Mixing the Intense (dark-eyed) colors to Dilute (pink-eyed) colors will in most cases result in fading of the primary color and/or darkening of the dilute colors and is not recommended.

SELFS:
Selfs are sometimes bred to some of the marked varieties such as the Roans and Dalmatian. Himalayans may be bred to blacks. Brindles and Tortoiseshells can be bred to self black or self red.

Beige: You can breed beige to beige of course but you can also breed to white and chocolate. You may get a darker beige or a lighter chocolate when breeding to chocolate. When breeding to white look closely at the pedigree first.

Black: This color can be bred to quite a few other color varieties. You can breed black to either silver or golden aqoutis and solids. You can also breed (of course) to other blacks.

Chocolate: You can breed this color to chocolate, beige, and to red.

Red: You can breed to red or chocolate.

White: You can breed to white, beige or cream. When breeding any white look closely at the pedigree first. You will find that some whites carry other colors or patterns that may not be compatible with your breeding goal.

Cream: You can breed to white or cream.

Red-Eyed Orange: You can breed to red-eyed orange or white. If breeding to white be careful of the eye color of the whites. A white can be dark -eyed and a dark eye will dominate giving you a poor red rather than a red-eyed orange.

MARKED VARIETIES:
Roan: One parent must be roan the other parent can be almost any of the other self or solid varieties as long as white or white patching is not included as it can cause unwanted patching. Breeding Roan to Roan can carry a recessive gene which will produce lethal whites which can have any or all of the following genetic defects: blindness, deafness or misshaped teeth. It is advised that roans be bred to a self or solid color.

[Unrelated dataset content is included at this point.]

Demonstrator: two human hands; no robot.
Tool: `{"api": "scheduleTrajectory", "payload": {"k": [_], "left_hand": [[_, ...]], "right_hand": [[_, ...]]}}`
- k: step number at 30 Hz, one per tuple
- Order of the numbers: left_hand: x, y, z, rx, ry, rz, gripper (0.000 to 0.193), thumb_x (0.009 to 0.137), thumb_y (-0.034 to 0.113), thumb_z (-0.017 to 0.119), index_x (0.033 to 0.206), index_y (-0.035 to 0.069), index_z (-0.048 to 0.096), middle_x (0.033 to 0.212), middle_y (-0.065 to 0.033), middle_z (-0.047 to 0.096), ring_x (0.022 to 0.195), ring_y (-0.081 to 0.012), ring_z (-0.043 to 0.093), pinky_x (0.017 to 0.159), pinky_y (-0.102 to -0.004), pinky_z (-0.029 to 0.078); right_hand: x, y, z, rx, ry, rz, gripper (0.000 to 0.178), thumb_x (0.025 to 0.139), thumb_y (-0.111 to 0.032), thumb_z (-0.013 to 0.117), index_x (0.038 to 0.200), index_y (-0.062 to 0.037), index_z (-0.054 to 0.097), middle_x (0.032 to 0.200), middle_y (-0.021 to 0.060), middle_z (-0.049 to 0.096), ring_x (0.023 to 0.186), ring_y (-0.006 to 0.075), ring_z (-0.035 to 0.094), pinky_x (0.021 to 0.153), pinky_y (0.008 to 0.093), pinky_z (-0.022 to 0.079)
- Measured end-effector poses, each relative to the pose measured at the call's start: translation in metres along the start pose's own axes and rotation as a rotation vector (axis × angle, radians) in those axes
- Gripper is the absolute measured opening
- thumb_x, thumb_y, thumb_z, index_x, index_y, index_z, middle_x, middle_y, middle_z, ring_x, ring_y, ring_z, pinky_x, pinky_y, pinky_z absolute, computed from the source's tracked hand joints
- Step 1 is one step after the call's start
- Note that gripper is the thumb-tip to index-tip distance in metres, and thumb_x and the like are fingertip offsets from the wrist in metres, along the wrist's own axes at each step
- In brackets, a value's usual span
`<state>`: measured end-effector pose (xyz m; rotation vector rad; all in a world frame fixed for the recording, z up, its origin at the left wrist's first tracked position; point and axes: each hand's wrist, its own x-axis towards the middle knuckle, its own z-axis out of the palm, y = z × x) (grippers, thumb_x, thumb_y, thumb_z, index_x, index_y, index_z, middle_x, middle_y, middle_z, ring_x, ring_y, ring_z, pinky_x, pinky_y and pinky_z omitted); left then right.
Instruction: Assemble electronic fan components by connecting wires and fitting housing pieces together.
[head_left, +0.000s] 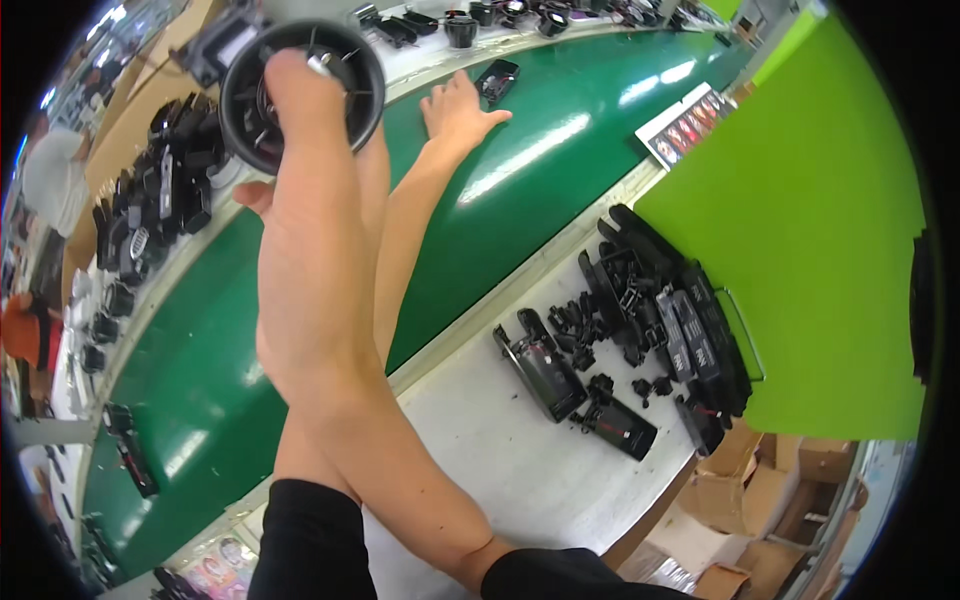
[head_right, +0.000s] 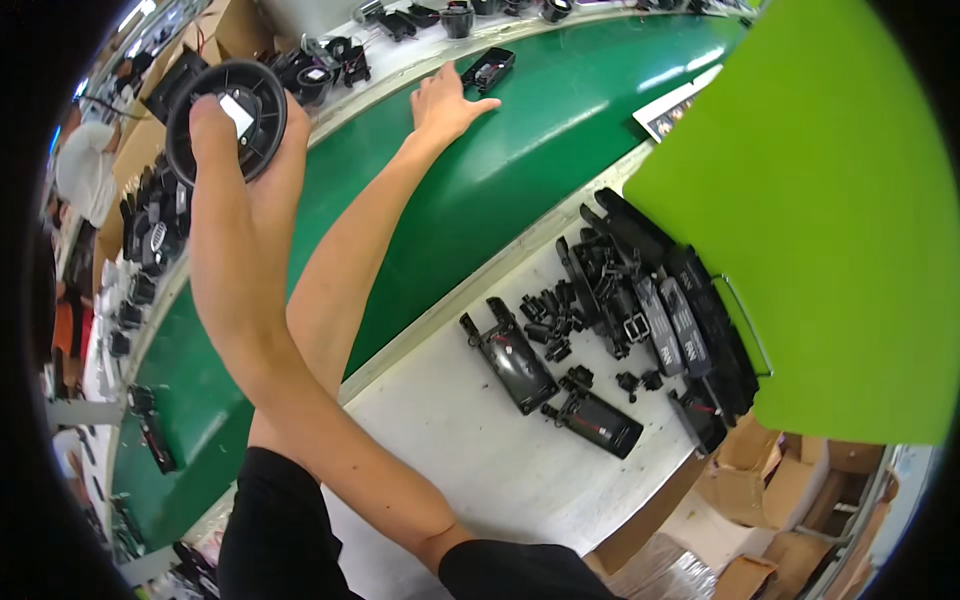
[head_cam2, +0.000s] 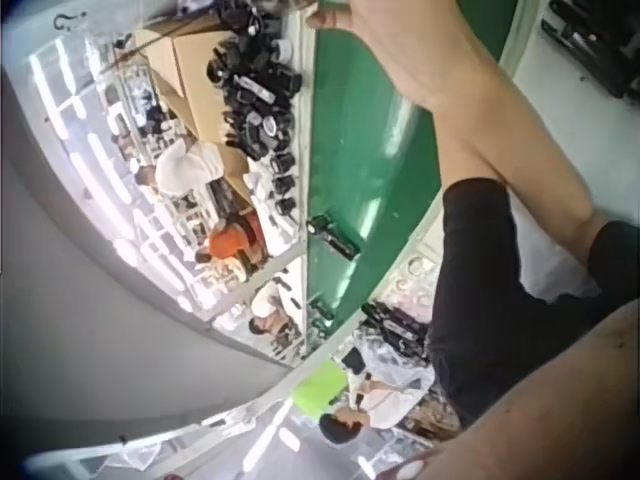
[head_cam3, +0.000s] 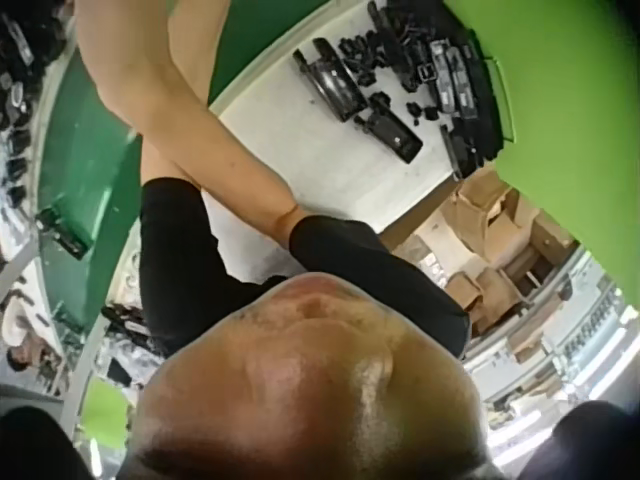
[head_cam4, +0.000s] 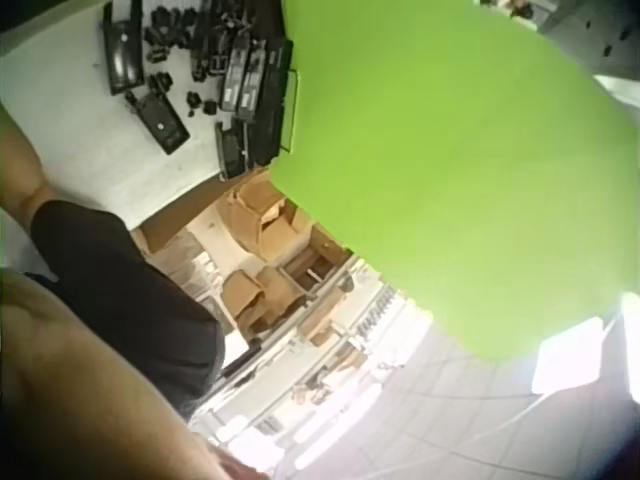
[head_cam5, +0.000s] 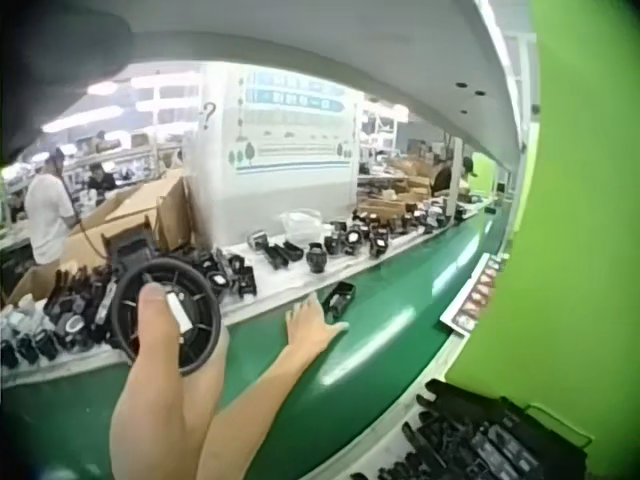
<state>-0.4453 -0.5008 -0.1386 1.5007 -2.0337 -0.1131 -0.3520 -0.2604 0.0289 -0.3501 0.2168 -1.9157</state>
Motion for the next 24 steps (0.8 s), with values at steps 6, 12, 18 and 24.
{"api": "scheduleTrajectory", "payload": {"k": [6,12,18,24], "left_hand": [[0.005,-0.004,0.010,-0.085,0.032,-0.051,0.071,0.068,0.041,0.074,0.121,0.003,0.046,0.106,-0.0150,0.062,0.106,-0.0305,0.053,0.088,-0.0452,0.038],[-0.035,-0.024,-0.079,-0.697,0.159,-0.181,0.063,0.071,0.031,0.074,0.118,-0.002,0.048,0.105,-0.0161,0.061,0.099,-0.0220,0.059,0.082,-0.0267,0.046],[-0.146,-0.068,-0.242,-1.757,0.221,-0.575,0.029,0.096,0.033,0.040,0.108,0.010,0.052,0.100,-0.0067,0.062,0.098,-0.0216,0.060,0.077,-0.0354,0.050],[-0.286,-0.054,-0.356,-1.639,0.158,-0.505,0.047,0.094,0.039,0.030,0.117,0.001,0.046,0.108,-0.0137,0.058,0.089,-0.0284,0.062,0.065,-0.0373,0.054]], "right_hand": [[-0.008,-0.005,0.004,-0.330,0.026,0.016,0.033,0.083,-0.035,0.061,0.101,-0.0075,0.056,0.097,-0.0007,0.056,0.080,0.0059,0.049,0.066,0.0275,0.041],[-0.002,-0.005,0.005,-0.343,0.105,0.033,0.029,0.082,-0.034,0.062,0.097,-0.0099,0.056,0.091,-0.0024,0.056,0.078,0.0055,0.049,0.064,0.0273,0.040],[0.012,-0.004,-0.008,-0.212,-0.023,0.007,0.027,0.079,-0.029,0.068,0.097,-0.0108,0.058,0.087,0.0014,0.061,0.079,0.0130,0.057,0.062,0.0248,0.040],[-0.013,0.013,0.017,-0.360,-0.390,0.229,0.023,0.082,-0.025,0.064,0.099,-0.0083,0.063,0.090,0.0011,0.064,0.069,0.0087,0.055,0.057,0.0227,0.040]]}}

Dalmatian: Since breeding Dalmatian to Dalmatian tends to have the same genetic problem as breeding roan to roan the recommended procedure to breed them is a "dominant modifier to a self". I recommend talking with breeders more familiar with roans and dalmatians before getting into breeding them yourself.

Tortoise Shell (TS): Although some breed to tortoise shell and white I have found that by adding the white to the gene pool it is very hard to breed it back out and small patches of white keep showing up. The best breeding is to another tortoise shell with good color. If this is not possible then breeding to a good red or a good black can be done but may cause some problems in distribution of patches.

Tortoise Shell and White (TSW): Breeding to other TSW’s is best but this is a broken color and options do include breeding to other intense broken colors.

Himalayan: This variety does not cross well with other varieties. It is at all times best to breed to other Himalayans. If you do breed to blacks any blacks that are produced from this may not be good breeders as their color is diluted.

BROKEN COLORS:
There are two classes of broken color: (1) Intense or primary and (2) pastel. Mixing the two will in most cases result in fading of the primary color and is not recommended.

SOLIDS:
Brindles: As with roans one parent must be a brindle and the other can be either a red, or a black or a tortoise shell or brindle.

AGOUTIS:
With agoutis it is not recommended that golden or silver agouti be bred to dilute agouti as it will result in fading.

This guide is offered as suggested breeding options and not "as the only way to do it".